_What the task asks_
Pull each line holding the word "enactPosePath" from the data.

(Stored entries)
○ ○ ○

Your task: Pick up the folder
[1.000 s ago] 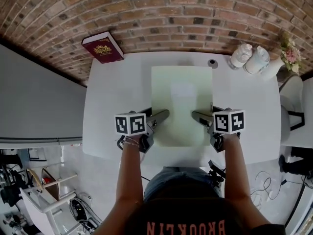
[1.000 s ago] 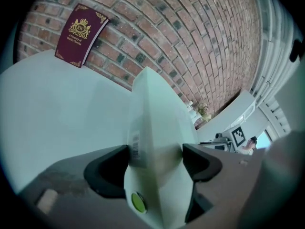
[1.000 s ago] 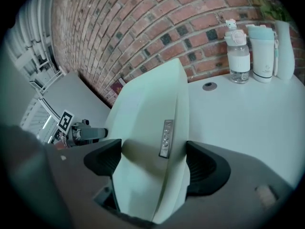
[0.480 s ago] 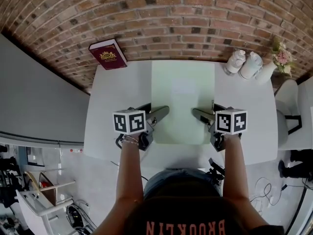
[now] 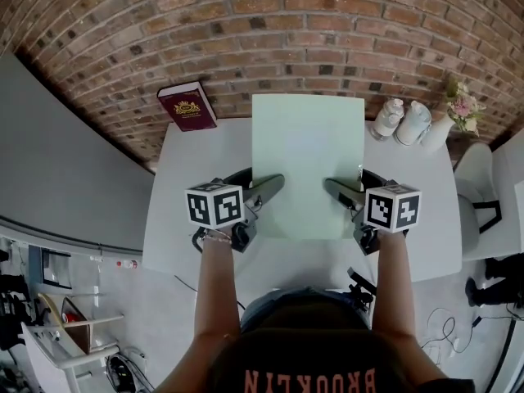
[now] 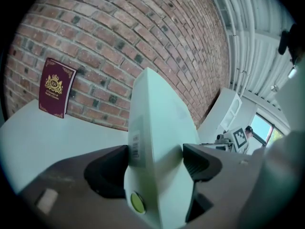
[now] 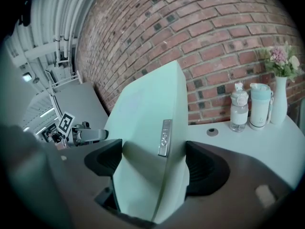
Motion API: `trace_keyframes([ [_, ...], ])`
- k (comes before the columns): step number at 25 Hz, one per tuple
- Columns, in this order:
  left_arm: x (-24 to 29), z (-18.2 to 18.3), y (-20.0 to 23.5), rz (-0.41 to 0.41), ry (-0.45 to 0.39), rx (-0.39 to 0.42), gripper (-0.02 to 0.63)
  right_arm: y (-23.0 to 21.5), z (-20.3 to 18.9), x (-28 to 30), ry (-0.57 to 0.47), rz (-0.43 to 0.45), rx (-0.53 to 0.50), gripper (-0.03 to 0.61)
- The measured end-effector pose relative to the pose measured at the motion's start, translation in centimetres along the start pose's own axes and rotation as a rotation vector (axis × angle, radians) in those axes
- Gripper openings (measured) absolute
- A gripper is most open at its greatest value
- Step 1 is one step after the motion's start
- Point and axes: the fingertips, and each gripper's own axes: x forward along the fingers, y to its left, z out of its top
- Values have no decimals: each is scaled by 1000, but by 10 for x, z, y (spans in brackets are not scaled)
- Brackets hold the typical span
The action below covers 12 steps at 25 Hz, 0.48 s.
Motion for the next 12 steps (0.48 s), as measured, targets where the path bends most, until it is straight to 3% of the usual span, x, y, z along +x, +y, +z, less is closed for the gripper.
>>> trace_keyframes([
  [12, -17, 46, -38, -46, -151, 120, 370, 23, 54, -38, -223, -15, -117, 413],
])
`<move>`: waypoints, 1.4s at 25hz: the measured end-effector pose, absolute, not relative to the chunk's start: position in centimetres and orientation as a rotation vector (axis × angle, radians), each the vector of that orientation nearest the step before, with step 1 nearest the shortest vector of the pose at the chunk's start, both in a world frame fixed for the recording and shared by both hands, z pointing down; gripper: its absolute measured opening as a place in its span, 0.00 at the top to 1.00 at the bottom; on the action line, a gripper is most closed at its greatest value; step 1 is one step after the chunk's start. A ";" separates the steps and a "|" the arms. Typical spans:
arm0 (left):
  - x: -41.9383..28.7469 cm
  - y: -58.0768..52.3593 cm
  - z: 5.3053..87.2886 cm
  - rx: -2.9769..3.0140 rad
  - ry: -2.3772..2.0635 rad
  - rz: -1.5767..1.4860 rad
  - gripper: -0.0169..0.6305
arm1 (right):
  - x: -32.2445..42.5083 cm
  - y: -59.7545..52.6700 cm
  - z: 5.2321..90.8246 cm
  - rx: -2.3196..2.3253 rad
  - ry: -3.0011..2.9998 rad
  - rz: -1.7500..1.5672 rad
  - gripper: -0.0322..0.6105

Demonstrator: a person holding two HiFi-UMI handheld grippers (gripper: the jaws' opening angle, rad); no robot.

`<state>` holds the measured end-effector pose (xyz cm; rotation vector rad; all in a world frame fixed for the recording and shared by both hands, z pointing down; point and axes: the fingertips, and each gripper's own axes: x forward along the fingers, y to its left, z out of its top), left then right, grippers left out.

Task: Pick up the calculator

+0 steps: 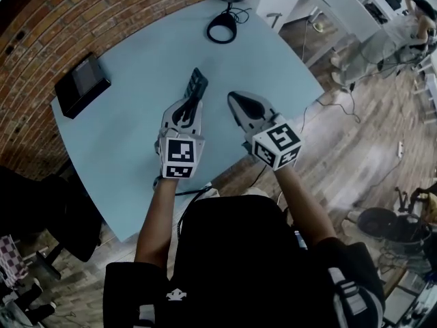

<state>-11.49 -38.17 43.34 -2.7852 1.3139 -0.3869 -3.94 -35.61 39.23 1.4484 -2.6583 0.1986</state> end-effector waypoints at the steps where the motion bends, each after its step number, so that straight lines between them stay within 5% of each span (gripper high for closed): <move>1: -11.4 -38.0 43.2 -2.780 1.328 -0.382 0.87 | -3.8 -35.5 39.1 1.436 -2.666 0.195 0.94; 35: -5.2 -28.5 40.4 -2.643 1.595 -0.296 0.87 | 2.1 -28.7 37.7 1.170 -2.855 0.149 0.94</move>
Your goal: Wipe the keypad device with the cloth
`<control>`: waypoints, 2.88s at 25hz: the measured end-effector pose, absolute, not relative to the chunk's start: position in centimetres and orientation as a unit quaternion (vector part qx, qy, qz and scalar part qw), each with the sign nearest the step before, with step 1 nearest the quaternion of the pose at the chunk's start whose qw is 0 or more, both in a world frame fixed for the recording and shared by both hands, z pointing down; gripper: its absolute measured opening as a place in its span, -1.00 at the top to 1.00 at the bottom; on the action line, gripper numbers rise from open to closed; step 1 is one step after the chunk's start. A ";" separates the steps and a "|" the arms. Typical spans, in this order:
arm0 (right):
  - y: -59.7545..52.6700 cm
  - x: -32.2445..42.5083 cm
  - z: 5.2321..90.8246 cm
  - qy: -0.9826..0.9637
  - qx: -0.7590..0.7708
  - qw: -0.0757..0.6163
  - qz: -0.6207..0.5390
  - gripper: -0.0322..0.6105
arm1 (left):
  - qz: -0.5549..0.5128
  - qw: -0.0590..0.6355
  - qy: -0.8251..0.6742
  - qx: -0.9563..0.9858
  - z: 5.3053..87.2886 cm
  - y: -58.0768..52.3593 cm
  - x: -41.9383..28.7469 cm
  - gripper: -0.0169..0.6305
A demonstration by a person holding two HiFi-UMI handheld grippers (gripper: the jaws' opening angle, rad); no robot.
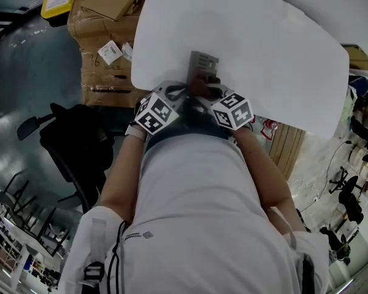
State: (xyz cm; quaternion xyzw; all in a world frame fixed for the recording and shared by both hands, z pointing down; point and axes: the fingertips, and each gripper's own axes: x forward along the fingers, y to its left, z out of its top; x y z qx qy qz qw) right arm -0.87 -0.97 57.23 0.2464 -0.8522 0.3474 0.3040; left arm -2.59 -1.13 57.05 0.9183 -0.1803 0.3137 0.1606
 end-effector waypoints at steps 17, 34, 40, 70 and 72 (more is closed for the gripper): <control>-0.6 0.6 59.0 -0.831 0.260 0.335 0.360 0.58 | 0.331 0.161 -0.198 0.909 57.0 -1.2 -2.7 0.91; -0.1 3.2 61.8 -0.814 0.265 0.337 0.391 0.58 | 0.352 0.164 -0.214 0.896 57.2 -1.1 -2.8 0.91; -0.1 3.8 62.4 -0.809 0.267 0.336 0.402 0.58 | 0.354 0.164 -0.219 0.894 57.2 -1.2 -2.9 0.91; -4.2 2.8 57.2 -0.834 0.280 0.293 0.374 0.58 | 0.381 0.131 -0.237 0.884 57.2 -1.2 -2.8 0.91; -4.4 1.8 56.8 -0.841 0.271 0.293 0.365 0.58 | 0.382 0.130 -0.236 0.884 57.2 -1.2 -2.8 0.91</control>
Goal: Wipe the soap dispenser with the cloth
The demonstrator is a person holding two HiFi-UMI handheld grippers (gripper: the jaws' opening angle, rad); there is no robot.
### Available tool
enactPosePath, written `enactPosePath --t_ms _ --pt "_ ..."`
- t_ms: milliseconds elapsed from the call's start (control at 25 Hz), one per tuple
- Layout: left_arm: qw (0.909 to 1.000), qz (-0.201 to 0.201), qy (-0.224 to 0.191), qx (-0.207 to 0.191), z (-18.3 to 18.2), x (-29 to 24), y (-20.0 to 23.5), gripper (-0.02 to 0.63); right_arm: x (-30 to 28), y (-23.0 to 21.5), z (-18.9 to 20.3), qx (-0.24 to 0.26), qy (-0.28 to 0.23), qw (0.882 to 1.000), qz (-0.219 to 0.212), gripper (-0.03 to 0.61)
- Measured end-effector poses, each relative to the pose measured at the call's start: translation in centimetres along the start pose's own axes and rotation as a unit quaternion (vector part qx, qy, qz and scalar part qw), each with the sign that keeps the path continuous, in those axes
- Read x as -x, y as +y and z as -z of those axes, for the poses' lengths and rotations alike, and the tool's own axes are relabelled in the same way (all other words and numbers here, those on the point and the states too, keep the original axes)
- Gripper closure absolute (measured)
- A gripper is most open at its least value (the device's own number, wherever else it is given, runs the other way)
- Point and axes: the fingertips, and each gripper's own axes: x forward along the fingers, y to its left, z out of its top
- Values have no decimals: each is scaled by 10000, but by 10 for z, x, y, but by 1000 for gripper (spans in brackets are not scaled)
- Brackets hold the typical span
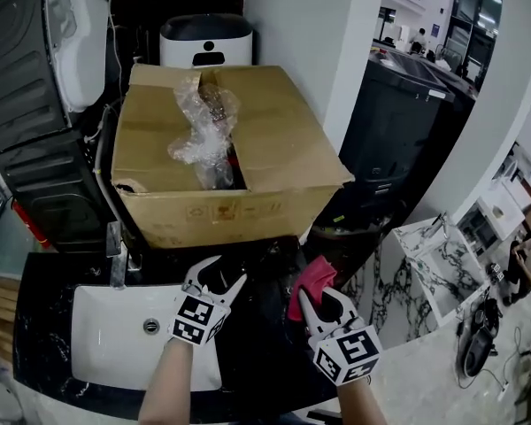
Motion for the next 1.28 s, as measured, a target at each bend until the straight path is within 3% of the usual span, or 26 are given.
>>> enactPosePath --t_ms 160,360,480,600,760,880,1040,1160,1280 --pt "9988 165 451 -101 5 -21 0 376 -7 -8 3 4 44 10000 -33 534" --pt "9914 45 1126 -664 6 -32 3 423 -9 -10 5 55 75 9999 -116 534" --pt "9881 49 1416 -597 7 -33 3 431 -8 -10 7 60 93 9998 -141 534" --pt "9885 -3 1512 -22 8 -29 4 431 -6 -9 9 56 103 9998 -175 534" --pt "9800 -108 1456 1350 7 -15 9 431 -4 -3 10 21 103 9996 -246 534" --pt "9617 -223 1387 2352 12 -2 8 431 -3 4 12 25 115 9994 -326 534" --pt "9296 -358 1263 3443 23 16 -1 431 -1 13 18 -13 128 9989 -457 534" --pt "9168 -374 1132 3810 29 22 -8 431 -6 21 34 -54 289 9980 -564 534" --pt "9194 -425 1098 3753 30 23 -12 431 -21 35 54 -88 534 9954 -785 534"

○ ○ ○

_Output below_
enactPosePath, written `enactPosePath --t_ms _ --pt "_ ..."`
>>> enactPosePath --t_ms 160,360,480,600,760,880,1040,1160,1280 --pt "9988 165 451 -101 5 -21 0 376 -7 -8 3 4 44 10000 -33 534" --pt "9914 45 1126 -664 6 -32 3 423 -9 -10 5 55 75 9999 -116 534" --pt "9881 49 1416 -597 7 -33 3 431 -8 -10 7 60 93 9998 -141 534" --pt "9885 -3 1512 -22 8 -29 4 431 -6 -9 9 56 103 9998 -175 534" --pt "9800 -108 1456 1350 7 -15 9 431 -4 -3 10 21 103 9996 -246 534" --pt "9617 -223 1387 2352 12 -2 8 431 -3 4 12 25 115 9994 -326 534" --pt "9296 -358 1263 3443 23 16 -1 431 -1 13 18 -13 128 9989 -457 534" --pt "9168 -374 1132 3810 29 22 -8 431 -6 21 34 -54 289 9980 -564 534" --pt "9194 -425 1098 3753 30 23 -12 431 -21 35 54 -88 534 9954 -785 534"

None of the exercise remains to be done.